Thunderbolt has massive restrictions on WHO is allowed to use it, even if they drop the price to the same as USB they will never allow it to b
Re:Huh, someone was paying attention to Firewire (Score:5, Informative)
Thunderbolt has massive restrictions on WHO is allowed to use it..
I wish the TFS would've linked to Intel's actual press release [intel.com]. The article that the summary linked to left out one of the biggest pieces: "...next year Intel plans to make the Thunderbolt protocol specification available to the industry under a nonexclusive, royalty-free license..." which then goes on to explicitly state they want third-party chipset makers producing Thunderbolt chipsets. This announcement is NOT about them letting motherboard makers slap the port and an Intel chipset on their board royalty-free. This is about letting other chipset makers produce their own TB chips royalty-free. They are basically releasing it industry-wide, and it will no longer be limited to Intel chipsets.

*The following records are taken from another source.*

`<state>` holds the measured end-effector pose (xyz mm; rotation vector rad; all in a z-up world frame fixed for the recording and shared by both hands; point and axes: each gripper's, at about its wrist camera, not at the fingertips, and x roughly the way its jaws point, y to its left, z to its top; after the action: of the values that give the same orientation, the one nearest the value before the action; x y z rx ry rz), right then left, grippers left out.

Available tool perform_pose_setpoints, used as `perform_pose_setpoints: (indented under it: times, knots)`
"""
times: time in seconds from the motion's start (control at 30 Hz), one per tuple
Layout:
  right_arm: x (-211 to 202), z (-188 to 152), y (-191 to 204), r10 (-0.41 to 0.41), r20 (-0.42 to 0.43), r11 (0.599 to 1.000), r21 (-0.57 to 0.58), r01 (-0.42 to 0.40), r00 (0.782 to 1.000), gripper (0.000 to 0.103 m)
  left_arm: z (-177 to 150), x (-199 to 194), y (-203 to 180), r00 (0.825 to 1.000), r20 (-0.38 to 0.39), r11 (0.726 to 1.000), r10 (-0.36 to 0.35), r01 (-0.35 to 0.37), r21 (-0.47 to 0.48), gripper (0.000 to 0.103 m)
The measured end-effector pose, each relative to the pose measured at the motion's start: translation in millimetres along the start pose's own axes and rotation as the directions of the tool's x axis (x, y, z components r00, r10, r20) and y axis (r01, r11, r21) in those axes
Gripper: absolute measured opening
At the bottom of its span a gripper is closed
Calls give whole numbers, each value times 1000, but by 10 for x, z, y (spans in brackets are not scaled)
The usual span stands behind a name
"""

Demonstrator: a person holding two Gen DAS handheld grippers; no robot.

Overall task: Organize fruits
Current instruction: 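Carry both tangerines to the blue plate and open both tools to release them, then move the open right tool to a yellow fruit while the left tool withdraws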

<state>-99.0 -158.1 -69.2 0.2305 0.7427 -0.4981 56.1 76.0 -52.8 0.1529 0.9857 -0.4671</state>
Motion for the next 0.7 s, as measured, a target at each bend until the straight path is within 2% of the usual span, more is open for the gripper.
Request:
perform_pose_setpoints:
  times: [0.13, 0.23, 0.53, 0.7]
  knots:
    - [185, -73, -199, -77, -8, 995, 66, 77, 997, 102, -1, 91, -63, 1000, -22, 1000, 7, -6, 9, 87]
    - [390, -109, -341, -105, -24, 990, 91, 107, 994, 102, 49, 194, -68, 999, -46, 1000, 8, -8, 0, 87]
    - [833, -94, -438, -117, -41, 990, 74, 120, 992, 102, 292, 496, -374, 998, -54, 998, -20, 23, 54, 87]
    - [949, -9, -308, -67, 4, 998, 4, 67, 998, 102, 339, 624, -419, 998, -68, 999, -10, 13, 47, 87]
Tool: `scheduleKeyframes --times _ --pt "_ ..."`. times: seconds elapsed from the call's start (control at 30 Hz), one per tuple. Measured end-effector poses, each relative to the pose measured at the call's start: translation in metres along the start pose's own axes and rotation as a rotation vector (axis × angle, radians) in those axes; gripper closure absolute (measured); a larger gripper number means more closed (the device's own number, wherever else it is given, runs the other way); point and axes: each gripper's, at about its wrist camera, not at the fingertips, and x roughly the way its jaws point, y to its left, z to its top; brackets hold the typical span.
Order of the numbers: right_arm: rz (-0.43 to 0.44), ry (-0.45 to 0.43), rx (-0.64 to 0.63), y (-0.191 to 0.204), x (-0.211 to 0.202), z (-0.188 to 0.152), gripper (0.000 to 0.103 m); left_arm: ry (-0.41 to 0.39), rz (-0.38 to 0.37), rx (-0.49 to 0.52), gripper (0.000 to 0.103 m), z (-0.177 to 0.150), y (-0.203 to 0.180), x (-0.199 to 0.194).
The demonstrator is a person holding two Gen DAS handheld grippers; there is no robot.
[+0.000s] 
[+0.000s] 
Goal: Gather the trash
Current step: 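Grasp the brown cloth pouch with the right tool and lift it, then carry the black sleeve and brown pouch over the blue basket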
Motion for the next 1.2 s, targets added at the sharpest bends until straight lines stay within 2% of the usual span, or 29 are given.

So yes, expect to see AMD-compatible motherboards sporting TB3 support. I'd be more doubtful that AMD will be able to license it for integration into their CPUs (though they might; certainly wouldn't be remotely the first Intel technology they licensed to put directly in their silicon), but the new licensing does not preclude third-party chipsets being put onto AMD-supporting motherboards. And I completely expect the likes of Asus, Gigabyte, ASRock, etc. to do this. Probably on their high-end/gamer boards only at first, but still.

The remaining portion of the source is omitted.